教師の方で、少しだけでよい、自分のできるところからでよい、子どもたちの中に生じているこの小さなできごとの一つだけでよいから、一日に一回だけでもよいから、それに対してほほ笑み返す努力をしていこうという構えをもって欲しい。学級崩壊に近いと言われている学級の子どもたちの中にも、授業が成り立たないと言われている教室にいる子どもたちの中にも、自分のこの成果、小さなことかもしれないが、みんなも認めてくれたらな、先生も認めてくれたらな、と願っている子がきっといるにちがいない。
先生方に言いたい。わたしは駄目教師と自虐的になる前に、もう一度、素直な気持ちで子どもたちの日々の活動を見直して欲しい、と。そうしたら、一日に一つは、学級の子どもたちの中のこのかすかな動きや感動の芽を発見することができるのではないか。何も表に顕れる対応がとれなくてもよい。あのとき、ほほ笑み返してやればよかったのかなぁ、という反省だけでもいい。これさえできれば、教師にも明日への元気が出てくるのではないか。
普通の教師の場合、「やったぁ!」と学級全体が沸き立つようなそんな大げさなことは、一月に一度、いや学期に一回、起こるか起こらないかであろう。わたしは、それでよいと思っている。教育という仕事は、今日、明日にはっきりと答えが出るようなそんな派手なものではない。きわめて地味な仕事である。この地味な仕事を、今日も学校に集っている子どもたちの協力を得ながら、自分のできるところから、みんなで力を合わせて創り出していこう、というスタンスでよいのではないか。いつか必ず、学級の子どもたちにも、教師の想いが通じる日が来るのではないか。

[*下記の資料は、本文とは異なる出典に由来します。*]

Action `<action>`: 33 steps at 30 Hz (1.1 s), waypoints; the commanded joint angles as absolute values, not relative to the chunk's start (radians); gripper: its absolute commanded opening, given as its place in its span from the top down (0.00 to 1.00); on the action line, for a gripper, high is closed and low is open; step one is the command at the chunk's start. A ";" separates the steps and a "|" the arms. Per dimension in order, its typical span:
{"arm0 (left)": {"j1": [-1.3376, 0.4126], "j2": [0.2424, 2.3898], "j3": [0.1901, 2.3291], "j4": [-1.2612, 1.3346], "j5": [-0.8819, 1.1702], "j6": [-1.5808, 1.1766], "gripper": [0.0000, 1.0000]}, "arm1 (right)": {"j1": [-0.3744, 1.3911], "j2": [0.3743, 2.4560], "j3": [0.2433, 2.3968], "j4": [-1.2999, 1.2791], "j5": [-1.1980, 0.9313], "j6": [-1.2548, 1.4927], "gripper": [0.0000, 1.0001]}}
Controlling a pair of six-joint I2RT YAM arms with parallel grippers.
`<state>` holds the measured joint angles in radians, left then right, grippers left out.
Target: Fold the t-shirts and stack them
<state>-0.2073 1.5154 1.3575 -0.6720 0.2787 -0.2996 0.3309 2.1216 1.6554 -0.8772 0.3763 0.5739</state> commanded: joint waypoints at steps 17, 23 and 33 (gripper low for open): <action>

二一世紀の教育は、子ども参加型の教育が主流になる。そのためには、教師ができあいの知識や技能を子どもたちに伝達して、それをどれだけ受容したかで子どもたちを振り分けていくような旧式の教育から離脱する必要がある。小・中学校で、さらには高等学校まで含めて、総合的な学習の時間の創造を基軸にした教育改革が求められている。この種の二一世紀型の教育改革を実現する土台が、学習集団づくりだ、とわたしは考えている。
こんな話を明治図書の江部満氏にしたら、全面的な賛同を得て一冊の本を書いてくれと言われた。それでこの正月休みに、ここ三〜四年の間に請われるままに雑誌に書いてきたものを下敷にして、二一世紀の教育改革へのメッセージとして急遽まとめたのが本書である。
出版事情の厳しい今日、何の注文もつけないで出版の機会を与えてくださった明治図書出版に感謝申し上げる。日々教育の営みに取り組んでおられる先生方に、さらにはこれから教師になろうとする人々にとって、本書がなにがしかの励みになれば望外の幸である。